Improving while migrating. If you are replacing an existing process, replicate the live behaviour exactly first, then improve. On the Vets at Home build we ported 25 automation workflows from a no-code tool into typed code with 248 automated tests, like-for-like against live behaviour, before changing anything. Twice I was tempted to "fix" something mid-port. Both times the old behaviour turned out to exist for a reason that was not written down anywhere.

Cutting over all at once. Build the new system in parallel, touch nothing live, and flip one workflow at a time, verifying each before the next. Big-bang cutovers fail at 11pm on a Friday. Always.

Trusting tests over reality. Tests prove your code does what you think. Only running against real data proves what you think is right. Verify each workflow against live behaviour before you trust it.

Forgetting the unhappy paths. Cancellations, amendments, the customer who pays but never consents, the provider who accepts then withdraws. The happy path is a third of the build. Budget accordingly.

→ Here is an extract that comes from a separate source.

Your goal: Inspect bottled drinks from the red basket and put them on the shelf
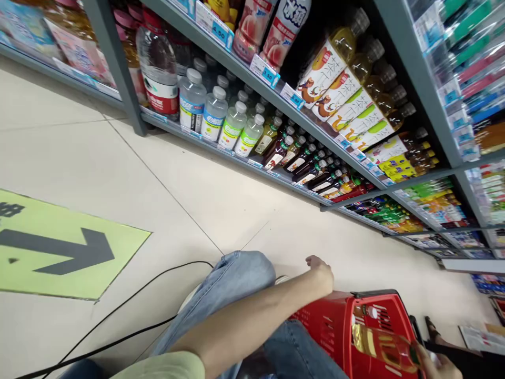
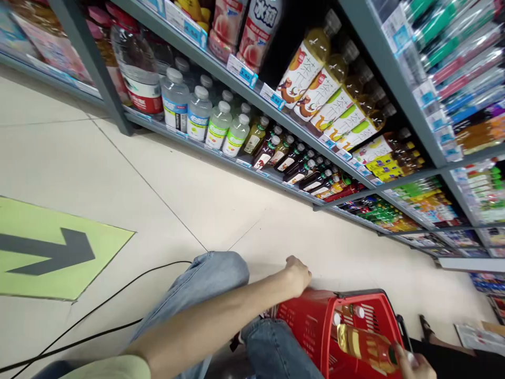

Letting per-use costs hide. Anything that calls a paid API per view or per message will quietly compound. Cache aggressively and put a cost line against every external call before launch.

What it actually takes

Honest accounting: this is weeks of focused work, not a weekend. You need working knowledge of a web framework, a relational database, a workflow engine that can run scheduled and event-driven jobs, the WhatsApp Business API, and a payment provider. More than any of that, you need the stamina to chase down the dozens of edge cases that only surface when real bookings hit the system, and the discipline to keep replicating boring old behaviour when every instinct says improve it. None of it is beyond a competent developer who will actually sit down and grind through it. That is the whole point of giving it away: the recipe is free, the cooking is the work.

If you would rather I just did it, book a consultation and bring me your booking process.

Frequently asked questions

What does it mean to automate a booking business end to end?
It means every stage runs as one connected system: bookings from every source land in one normalised record, providers are matched by travel radius, jobs are broadcast over WhatsApp with personal login links, payment and consent gate progression, unanswered broadcasts escalate through tiers, and aftercare and review requests fire on a schedule after completion. Humans handle exceptions and allocation decisions; the system handles everything repetitive.
How does radius matching work for a home-visit booking system?
Each provider stores a home postcode, coordinates and a travel radius, geocoded once using a free service such as postcodes.io. When a booking arrives, its postcode is geocoded the same way and a haversine distance query in the database returns every provider in range. Straight-line distance is enough for matching; real driving distance is only fetched at allocation, once per postcode pair, then cached permanently.
Why should payment and consent gate a booking before the visit happens?
Because the failure mode of a fast automated system is confidently doing the wrong thing at scale. A human coordinator pauses instinctively when payment has not landed; automation must encode that pause explicitly. Issuing a payment link and consent form at allocation, and keying all confirmations and provider notifications off both clearing, stops the system dispatching providers to jobs nobody has paid for or agreed to.
Should I rebuild my booking automations or replicate them first?
Replicate first, improve second. When the Vets at Home platform was rebuilt, 25 live workflows were ported from a no-code tool into typed code with 248 automated tests, matched like-for-like against live behaviour before anything changed. Old behaviour often exists for reasons nobody wrote down, and a parallel build with one-workflow-at-a-time cutover means nothing breaks mid-migration.